FoldX predicted ∆∆G for B.1.351/Beta, B.1.617.2/Delta, P.1/Gamma, and B.1.1.529/Omicron variants for human and goat ACE2 (blue and orange boxes, respectively). For goat, the computed ∆∆G was significantly lower for the Beta variant than for the Delta, Gamma, and Omicron variants, with Mann–Whitney–Wilcoxon test p-values of $1.06\times {10}^{-2}$, $3.64\times {10}^{-3}$, and $3.20\times {10}^{-2}$, respectively. The average ∆∆G predicted from the 10 Modeller models is plotted as a white dot for each variant. We found no significant differences between the predicted ∆∆G values for human and goat of the different variants (Mann–Whitney–Wilcoxon test p-values of $4.85 \times {10}^{-1}, 5.15 \times {10}^{-1}, 7.64 \times {10}^{-1}, 6.61\times {10}^{-1}$ for Delta, Beta, Gamma, and Omicron, respectively). In this boxplot representation, the lower and upper ends of each box represent the first (Q1) and third (Q3) quartiles of the ∆∆G predicted values, respectively. The horizontal line, inside each box, represents the median, or second quartile (Q2), and the mean is plotted as a white dot for each variant. The box “whiskers” extend to values that are 1.5 times the size of the interquartile range (IQR = Q3 − Q1). Values that fall outside this range are displayed independently as black diamonds.

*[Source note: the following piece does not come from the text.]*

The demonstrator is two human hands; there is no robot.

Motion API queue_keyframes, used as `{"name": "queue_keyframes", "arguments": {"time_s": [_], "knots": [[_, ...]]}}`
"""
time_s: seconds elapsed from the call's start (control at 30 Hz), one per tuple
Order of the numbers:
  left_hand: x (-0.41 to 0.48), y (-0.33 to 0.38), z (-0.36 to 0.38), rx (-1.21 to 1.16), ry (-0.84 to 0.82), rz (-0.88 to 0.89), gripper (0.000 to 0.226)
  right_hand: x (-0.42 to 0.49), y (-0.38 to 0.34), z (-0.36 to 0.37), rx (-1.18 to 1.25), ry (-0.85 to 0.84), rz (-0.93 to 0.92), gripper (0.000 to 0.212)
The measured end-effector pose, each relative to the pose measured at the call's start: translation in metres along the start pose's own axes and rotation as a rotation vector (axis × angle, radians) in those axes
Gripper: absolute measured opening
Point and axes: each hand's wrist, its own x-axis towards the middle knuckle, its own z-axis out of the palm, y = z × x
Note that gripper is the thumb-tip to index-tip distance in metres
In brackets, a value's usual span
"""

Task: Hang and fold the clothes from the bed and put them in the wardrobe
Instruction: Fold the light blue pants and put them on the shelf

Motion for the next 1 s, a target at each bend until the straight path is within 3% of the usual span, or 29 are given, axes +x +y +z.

Mann-Whitney-Wilcoxon test p-values are annotated according to the following criteria: ns (0.05 < p-value ≤ 1), * (0.02 < p-value ≤ 0.05), ** (0.001 < p-value ≤ 0.02).

Figure 3

Detection of SARS-CoV-2 genomic RNA (gRNA) by RT-qPCR. SARS-CoV-2 loads in (a) nasal swabs; (b) cranial and caudal nasal turbinate; (c) tonsil; (d) mediastinal, cervical, and mesenteric lymph nodes; (e) trachea; and (f) lung. Horizontal bars indicate median viral loads. Dotted lines reflect the limit of detection (Ct = 40).

Figure 4

Immunohistochemistry staining to detect the nucleocapsid protein of SARS-CoV-2 in goat tonsils (scale bar: 200 µm). (a) Negative control animal with no antigen labelling. (b) Positive result in the tonsil of a goat euthanised at 2 dpi; immunolabelling is seen as brownish staining in dendritic-like cells around a tonsillar crypt.

Figure 5

(a) Neutralising antibodies detected by the SARS-CoV-2 RBD Inhibition ELISA (Positive ≥ 30% RBD inhibition). (b) Neutralisation titres in sera samples from 0, 2, 4, 7, 10, and 18 dpi determined by the live virus neutralisation assay. Data reported as values of reciprocal dilution of SNT₅₀ (mean ± SEM). The horizontal dotted lines indicate the cut-off value of the assay. Abbreviations: RBD, receptor-binding domain; SNT₅₀, serum virus neutralisation titre (reciprocal dilution) that showed 50% protection of virus growth.